TEMPO.CO, Jakarta - Anggota Komisi Hukum Dewan Perwakilan Rakyat, Nudirman Munir, mengkritik pengadilan tertinggi Indonesia, Mahkamah Agung, sebagai lembaga yang tertutup dan angker. Paling parah, tidak ada transparansi yang dijunjung oleh Mahkamah, baik masalah persidangan maupun masalah teknis lainnya.
Saking tidak transparannya, sidang Mahkamah sangat sulit diakses masyarakat umum, meski dari aturan sidang Mahkamah terbuka untuk umum. "Sidang MA terbuka untuk umum, itu bohong," kata Nudirman dengan suara lantang dalam sebuah diskusi di Cikini, Jakarta Pusat, Sabtu, 27 Juli 2013.
Bukan perkara mudah bagi masyarakat untuk menyaksikan sebuah sidang di Mahkamah. Bahkan, untuk memasuki gedung Mahkamah terbilang sulit. Nudirman masih ingat peristiwa seorang pria tua yang diusir dari gedung Mahkamah lantaran memakai sendal jepit.
Mahkamah juga tak ramah bagi pengacara. Nudirman yang juga mantan pengacara, ini bercerita susahnya meminta salinan putusan sidang. Entah apa sebabnya, panitera sidang seakan memperlama waktu kerja mereka.
"Seharusnya meminta salinan putusan tidak lama, sekarang kalau tidak dikasih uang pelicin tidak bakal cepat," kata dia. "Mengandalkan informasi putusan melalui situs resmi Mahkamah, sama saja susahnya."
Atas ketertutupan Mahkamah ini memberi ruang dan kesempatan pihak-pihak yang berperkara untuk melakukan praktek suap. Walhasil, banyak putusan Hakim Agung yang secara manusiawi berat sebelah.

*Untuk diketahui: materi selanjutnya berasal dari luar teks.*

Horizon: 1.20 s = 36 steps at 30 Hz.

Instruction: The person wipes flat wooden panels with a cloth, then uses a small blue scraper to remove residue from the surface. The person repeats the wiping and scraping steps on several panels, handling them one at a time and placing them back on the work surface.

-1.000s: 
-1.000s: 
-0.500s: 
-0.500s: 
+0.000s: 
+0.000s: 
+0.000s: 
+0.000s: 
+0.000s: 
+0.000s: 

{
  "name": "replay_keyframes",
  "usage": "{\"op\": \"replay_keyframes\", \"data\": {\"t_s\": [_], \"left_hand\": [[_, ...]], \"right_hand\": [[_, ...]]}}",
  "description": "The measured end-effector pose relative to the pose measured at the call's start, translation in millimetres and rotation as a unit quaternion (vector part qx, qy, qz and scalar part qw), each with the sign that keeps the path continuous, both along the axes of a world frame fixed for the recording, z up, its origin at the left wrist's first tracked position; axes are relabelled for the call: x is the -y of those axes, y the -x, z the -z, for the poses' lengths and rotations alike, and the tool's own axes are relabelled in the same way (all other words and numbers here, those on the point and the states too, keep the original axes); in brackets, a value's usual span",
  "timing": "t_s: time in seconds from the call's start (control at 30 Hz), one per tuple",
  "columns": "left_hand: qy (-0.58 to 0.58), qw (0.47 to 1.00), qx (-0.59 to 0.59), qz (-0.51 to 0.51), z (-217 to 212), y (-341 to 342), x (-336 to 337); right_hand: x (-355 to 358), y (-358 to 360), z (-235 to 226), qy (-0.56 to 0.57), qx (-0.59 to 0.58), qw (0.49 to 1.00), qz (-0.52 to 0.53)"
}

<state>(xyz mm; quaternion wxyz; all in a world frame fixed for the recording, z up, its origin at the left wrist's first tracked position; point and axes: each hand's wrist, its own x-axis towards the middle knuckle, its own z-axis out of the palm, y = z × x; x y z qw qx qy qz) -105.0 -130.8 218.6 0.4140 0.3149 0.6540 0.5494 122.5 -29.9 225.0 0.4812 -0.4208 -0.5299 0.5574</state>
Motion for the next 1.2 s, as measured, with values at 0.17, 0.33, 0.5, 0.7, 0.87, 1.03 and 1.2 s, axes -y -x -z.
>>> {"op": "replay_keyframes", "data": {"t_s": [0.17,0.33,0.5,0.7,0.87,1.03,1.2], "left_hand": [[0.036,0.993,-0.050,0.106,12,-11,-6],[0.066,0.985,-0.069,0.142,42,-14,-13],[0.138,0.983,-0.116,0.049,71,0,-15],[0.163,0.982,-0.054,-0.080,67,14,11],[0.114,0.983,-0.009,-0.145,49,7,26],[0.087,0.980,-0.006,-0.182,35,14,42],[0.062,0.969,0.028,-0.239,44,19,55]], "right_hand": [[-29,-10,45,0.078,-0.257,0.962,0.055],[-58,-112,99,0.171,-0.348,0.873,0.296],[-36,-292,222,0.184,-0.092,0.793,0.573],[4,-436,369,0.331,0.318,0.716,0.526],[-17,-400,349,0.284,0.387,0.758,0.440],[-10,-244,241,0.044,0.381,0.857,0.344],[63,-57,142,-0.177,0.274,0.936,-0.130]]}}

Komisi Hukum, kata Nudirman, sudah punya sejumlah pekerjaan rumah membenahi masalah ini. Salah satunya akan merumuskan Rancangan Undang-undang Mahkamah Agung. "Salah satu poinnya mengevaluasi ketidaktransaparan kinerja MA."
Kasus terakhir, Komisi Pemberantasan Korupsi baru saja melakukan operasi tangkap tangan terhadap seorang pegawai Badan Pendidikan dan Pelatihan Mahkamah Agung, Djodi Supratman. Djodi diduga menerima suap puluhan juta rupiah dari pengacara Mario C. Bernardo. Walhasil keduanya sudah ditetapkan sebagai tersangka dalam kasus tersebut.